At the Tower of London Superbloom community project in 2022, Dunnett designed the planting for the moat as part of Elizabeth II's Platinum Jubilee celebrations. Working with Grant Associates for Historic Royal Palaces, the scheme involved sowing about 20 million seeds across 14,000 m2 to produce seasonal displays that changed in colour and form through the summer. Described as a transformation to "a spectacular river of flowers" filling the moat, it was intended as the first stage in a long-term plan to create a permanent naturalistic landscape in the heart of the City of London.

=== Grosvenor Square ===
At Grosvenor Square in Mayfair, London, Dunnett collaborated on the planting design for a major transformation of the square, which as of May 2026 was due for completion in summer 2026. Working with Tonkin Liu, BDP, Davies White and the Grosvenor Group, the scheme will expand planting areas from about 140 m2 8,000 m2, with over 70,000 plants, 44 new trees and 80,000 bulbs.

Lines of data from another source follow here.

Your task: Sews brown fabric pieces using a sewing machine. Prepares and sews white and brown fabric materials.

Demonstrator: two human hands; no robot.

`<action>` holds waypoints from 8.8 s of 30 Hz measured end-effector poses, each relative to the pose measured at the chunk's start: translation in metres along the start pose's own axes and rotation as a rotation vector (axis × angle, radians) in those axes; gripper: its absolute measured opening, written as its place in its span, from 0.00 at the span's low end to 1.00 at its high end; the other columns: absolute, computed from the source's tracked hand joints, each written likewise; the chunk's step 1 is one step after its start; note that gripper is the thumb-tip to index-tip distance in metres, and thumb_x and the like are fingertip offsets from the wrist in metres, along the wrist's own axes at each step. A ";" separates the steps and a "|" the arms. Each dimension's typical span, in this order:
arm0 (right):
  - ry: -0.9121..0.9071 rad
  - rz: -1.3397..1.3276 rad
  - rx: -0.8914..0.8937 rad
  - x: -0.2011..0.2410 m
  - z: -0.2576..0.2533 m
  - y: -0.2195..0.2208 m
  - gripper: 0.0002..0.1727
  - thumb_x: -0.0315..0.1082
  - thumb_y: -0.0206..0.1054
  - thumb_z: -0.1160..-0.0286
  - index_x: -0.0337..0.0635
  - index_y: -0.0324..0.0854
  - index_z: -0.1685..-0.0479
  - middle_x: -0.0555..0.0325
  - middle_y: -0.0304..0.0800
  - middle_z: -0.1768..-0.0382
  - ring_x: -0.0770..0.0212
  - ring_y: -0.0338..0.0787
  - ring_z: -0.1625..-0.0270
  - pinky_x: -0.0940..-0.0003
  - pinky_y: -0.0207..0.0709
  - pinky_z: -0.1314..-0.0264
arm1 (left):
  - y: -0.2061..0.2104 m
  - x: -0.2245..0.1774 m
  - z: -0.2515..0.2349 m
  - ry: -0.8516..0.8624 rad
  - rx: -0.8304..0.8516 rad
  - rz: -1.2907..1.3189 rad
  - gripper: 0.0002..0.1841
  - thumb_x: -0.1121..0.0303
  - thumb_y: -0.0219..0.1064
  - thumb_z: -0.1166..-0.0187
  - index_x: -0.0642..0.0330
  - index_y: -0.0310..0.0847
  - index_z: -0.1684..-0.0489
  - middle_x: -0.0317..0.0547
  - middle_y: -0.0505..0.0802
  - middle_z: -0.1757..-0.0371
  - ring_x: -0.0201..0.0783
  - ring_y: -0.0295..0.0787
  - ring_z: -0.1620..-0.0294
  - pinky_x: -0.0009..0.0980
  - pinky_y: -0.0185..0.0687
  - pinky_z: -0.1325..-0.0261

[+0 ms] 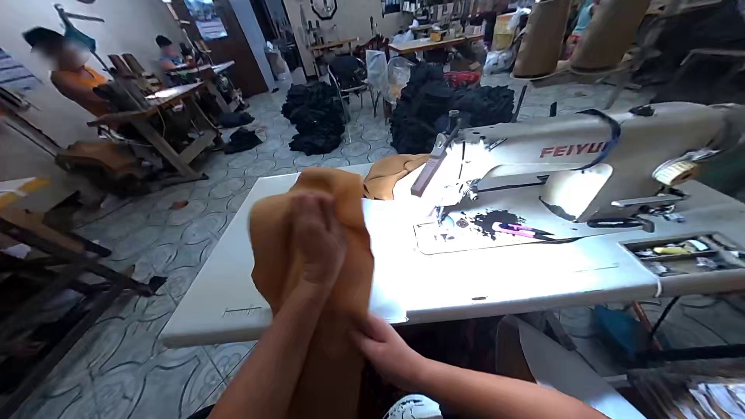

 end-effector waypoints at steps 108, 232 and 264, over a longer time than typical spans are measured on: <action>-0.202 0.393 -0.657 0.147 0.024 -0.177 0.32 0.20 0.81 0.47 0.39 0.78 0.35 0.63 0.88 0.78 0.72 0.87 0.76 0.72 0.87 0.66 | 0.030 -0.058 -0.014 0.219 0.752 0.471 0.09 0.77 0.73 0.29 0.63 0.90 0.52 0.38 0.92 0.72 0.26 0.86 0.74 0.27 0.84 0.66; 0.364 1.447 -0.389 0.049 -0.040 -0.257 0.21 0.44 0.57 0.14 0.42 0.92 0.43 0.41 0.89 0.36 0.42 0.84 0.27 0.45 0.71 0.25 | 0.218 -0.043 0.060 0.417 0.955 0.150 0.29 0.51 0.40 0.07 0.50 0.72 0.14 0.41 0.74 0.12 0.49 0.59 0.08 0.63 0.46 0.13; -0.123 1.309 -0.577 0.083 0.024 -0.233 0.17 0.23 0.61 0.24 0.29 0.86 0.40 0.33 0.86 0.42 0.37 0.85 0.34 0.44 0.77 0.29 | 0.118 -0.085 0.178 0.456 0.608 0.028 0.28 0.60 0.66 0.19 0.71 0.78 0.25 0.63 0.85 0.25 0.57 0.83 0.23 0.58 0.71 0.21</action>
Point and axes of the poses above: each hand's wrist, its own z-axis away from the middle knuckle, its own y-axis out of the palm, x = y × z, the point moved 7 cm from there along -z, towards the middle knuckle
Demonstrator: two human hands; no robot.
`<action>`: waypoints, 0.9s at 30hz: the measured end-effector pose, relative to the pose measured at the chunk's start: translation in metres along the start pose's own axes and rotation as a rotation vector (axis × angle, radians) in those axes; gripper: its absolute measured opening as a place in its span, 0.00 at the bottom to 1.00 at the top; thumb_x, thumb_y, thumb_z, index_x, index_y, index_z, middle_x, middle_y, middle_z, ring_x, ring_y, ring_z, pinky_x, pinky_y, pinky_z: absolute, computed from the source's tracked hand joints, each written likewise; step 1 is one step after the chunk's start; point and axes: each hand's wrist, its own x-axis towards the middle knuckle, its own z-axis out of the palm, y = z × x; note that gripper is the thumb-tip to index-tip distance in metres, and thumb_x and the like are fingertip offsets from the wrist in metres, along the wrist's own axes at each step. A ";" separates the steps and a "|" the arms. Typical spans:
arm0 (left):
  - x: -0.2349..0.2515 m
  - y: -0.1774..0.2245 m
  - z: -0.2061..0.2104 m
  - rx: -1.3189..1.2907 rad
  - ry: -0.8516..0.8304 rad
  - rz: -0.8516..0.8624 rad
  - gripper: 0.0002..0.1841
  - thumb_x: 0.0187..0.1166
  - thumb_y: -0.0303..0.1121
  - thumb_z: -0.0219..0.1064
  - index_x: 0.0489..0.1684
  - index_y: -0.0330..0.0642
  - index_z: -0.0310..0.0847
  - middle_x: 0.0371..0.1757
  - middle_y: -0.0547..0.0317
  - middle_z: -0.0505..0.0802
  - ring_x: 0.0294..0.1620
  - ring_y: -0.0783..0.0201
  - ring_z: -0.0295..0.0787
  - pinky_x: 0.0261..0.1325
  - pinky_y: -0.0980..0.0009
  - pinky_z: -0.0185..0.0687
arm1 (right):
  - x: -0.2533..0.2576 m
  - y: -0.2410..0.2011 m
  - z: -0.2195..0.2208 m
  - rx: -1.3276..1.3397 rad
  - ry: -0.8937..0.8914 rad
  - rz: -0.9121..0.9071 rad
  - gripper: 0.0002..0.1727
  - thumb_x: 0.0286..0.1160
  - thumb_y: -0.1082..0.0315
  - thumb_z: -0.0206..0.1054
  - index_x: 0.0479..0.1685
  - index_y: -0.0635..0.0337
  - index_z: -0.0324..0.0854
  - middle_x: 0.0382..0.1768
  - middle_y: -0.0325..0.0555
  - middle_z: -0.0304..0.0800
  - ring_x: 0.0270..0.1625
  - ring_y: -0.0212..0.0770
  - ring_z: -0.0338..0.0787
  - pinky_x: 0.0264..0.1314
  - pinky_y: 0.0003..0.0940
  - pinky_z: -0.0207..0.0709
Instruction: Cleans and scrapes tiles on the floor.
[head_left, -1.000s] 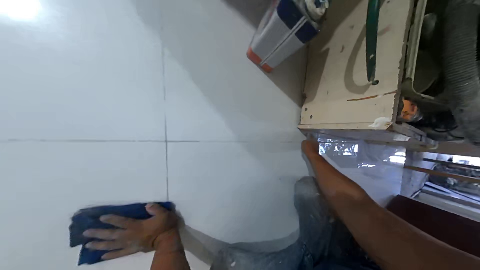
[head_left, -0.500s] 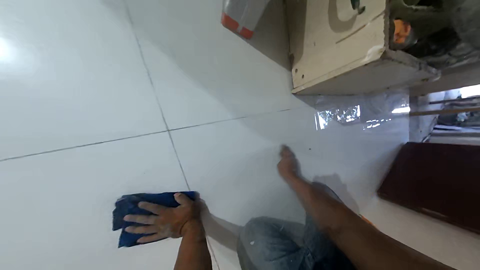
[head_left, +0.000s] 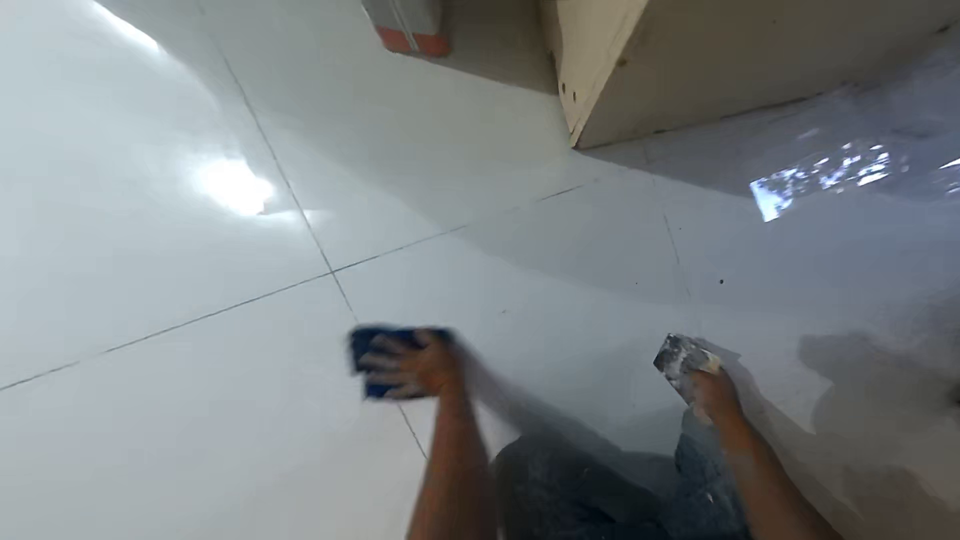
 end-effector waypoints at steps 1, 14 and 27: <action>-0.039 0.034 0.016 0.003 -0.033 0.178 0.42 0.88 0.56 0.48 0.96 0.40 0.41 0.95 0.30 0.44 0.94 0.27 0.32 0.85 0.22 0.29 | 0.006 0.010 -0.003 0.144 0.037 0.082 0.25 0.75 0.81 0.59 0.74 0.68 0.68 0.56 0.56 0.82 0.50 0.42 0.86 0.50 0.43 0.84; 0.044 0.110 0.002 0.239 -0.210 0.277 0.44 0.90 0.60 0.45 0.97 0.41 0.31 0.93 0.24 0.35 0.92 0.20 0.30 0.83 0.21 0.38 | 0.056 0.004 -0.026 0.653 -0.361 0.334 0.14 0.67 0.86 0.56 0.48 0.62 0.73 0.30 0.43 0.83 0.29 0.35 0.85 0.30 0.35 0.82; -0.043 0.202 0.062 0.424 -0.188 1.127 0.43 0.79 0.63 0.58 0.90 0.44 0.63 0.93 0.38 0.60 0.93 0.31 0.46 0.88 0.27 0.40 | 0.083 0.025 -0.027 0.053 -1.103 0.050 0.24 0.79 0.76 0.60 0.76 0.62 0.76 0.64 0.53 0.87 0.61 0.41 0.87 0.67 0.42 0.80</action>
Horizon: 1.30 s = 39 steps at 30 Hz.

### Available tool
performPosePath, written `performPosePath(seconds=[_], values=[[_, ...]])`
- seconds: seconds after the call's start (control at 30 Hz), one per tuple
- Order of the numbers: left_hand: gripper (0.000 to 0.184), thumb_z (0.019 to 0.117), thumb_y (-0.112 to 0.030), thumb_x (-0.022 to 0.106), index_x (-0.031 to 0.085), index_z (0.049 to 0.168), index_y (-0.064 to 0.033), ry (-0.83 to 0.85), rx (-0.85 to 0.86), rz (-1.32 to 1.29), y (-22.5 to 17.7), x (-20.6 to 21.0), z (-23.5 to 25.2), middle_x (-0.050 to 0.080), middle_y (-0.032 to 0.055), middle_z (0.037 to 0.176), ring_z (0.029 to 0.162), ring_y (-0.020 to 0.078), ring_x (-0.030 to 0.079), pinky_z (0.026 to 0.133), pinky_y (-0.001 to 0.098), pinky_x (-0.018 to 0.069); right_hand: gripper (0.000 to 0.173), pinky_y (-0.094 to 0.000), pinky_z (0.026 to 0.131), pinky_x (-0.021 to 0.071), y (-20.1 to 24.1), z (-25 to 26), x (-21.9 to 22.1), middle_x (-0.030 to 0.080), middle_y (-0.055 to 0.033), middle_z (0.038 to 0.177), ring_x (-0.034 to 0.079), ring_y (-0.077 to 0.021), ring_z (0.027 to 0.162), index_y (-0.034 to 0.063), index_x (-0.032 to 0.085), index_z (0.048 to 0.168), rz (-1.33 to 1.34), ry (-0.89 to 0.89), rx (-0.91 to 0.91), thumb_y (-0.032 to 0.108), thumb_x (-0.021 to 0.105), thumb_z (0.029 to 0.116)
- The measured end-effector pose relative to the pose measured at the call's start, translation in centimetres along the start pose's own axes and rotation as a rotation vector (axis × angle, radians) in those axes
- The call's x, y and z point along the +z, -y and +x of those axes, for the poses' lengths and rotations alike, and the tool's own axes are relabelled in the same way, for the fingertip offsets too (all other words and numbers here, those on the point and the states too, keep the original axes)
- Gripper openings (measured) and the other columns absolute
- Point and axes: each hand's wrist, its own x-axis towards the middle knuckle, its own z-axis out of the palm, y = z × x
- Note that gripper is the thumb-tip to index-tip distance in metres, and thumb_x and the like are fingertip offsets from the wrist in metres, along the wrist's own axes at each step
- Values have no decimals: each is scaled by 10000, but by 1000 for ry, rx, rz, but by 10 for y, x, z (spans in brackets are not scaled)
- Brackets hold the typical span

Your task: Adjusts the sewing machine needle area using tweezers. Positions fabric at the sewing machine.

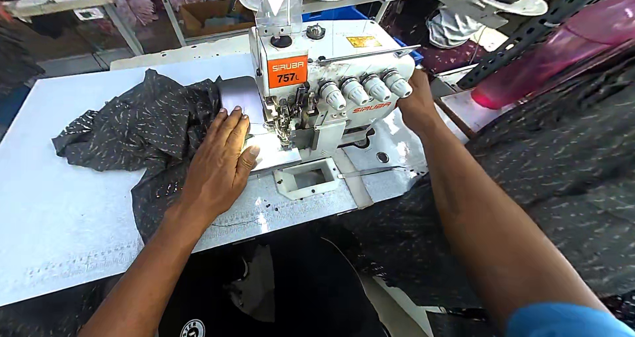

Grosvenor has described the project as creating "an extraordinary urban garden" designed for climate resilience, stormwater capture, and biodiversity gain.

== Publications ==
- Planting Green Roofs and Living Walls (with Noel Kingsbury, Timber Press, 2004/2008).
- The Dynamic Landscape: Design, Ecology and Management of Naturalistic Urban Planting (with James Hitchmough, Routledge, 2004).
- Rain Gardens: Managing Water Sustainably in the Garden and Designed Landscape (with Andy Clayden, Timber Press, 2007).
- Naturalistic Planting Design: The Essential Guide (Filbert Press, 2019).

== Research papers ==
- Nagase, Ayako (2011). "The relationship between percentage of organic matter in substrate and plant growth in extensive green roofs"
- Hoyle, Helen (2017). ""Not in their front yard" The opportunities and challenges of introducing perennial urban meadows: A local authority stakeholder perspective"
- Southon, Georgina E (2018). "Perceived species-richness in urban green spaces: Cues, accuracy and well-being impacts"
- Yuan, Jia (2018). "Plant selection for rain gardens: Response to simulated cyclical flooding of 15 perennial species"
- Hoyle, Helen (2018). "Plant species or flower colour diversity? Identifying the drivers of public and invertebrate response to designed annual meadows"
- Norton, Briony A. (2019). "Urban meadows as an alternative to short mown grassland: effects of composition and height on biodiversity"
- Thuring, Christine E. (2019). "Persistence, loss and gain: Characterising mature green roof vegetation by functional composition"

== Awards and accolades ==
- Royal Horticultural Society Chelsea Flower Show medals – including recognition in 2025 for naturalistic planting schemes.
  - 2009 – The Future Nature Garden with Adrian Hallam and Chris Arrowsmith – Silver-Gilt
  - 2011 – RBC New Wild Garden – Silver-Gilt
  - 2012 – RBS Blue Water Garden – Silver-Gilt
  - 2013 – RBC Blue Water Roof Garden – Gold
  - 2017 – Greening Grey Britain Garden (RHS Feature Garden – medal type not specified)
  - 2025 – The Hospitalfield Arts Garden – Silver-Gilt
- Landscape Institute Awards – shortlisted and awarded in several categories across public realm and planting design project for the Barbican Estates.
- Fellow of the Landscape Institute 2020.
- RHS Ambassador in 2023
- Royal Designer of Industry in 2023.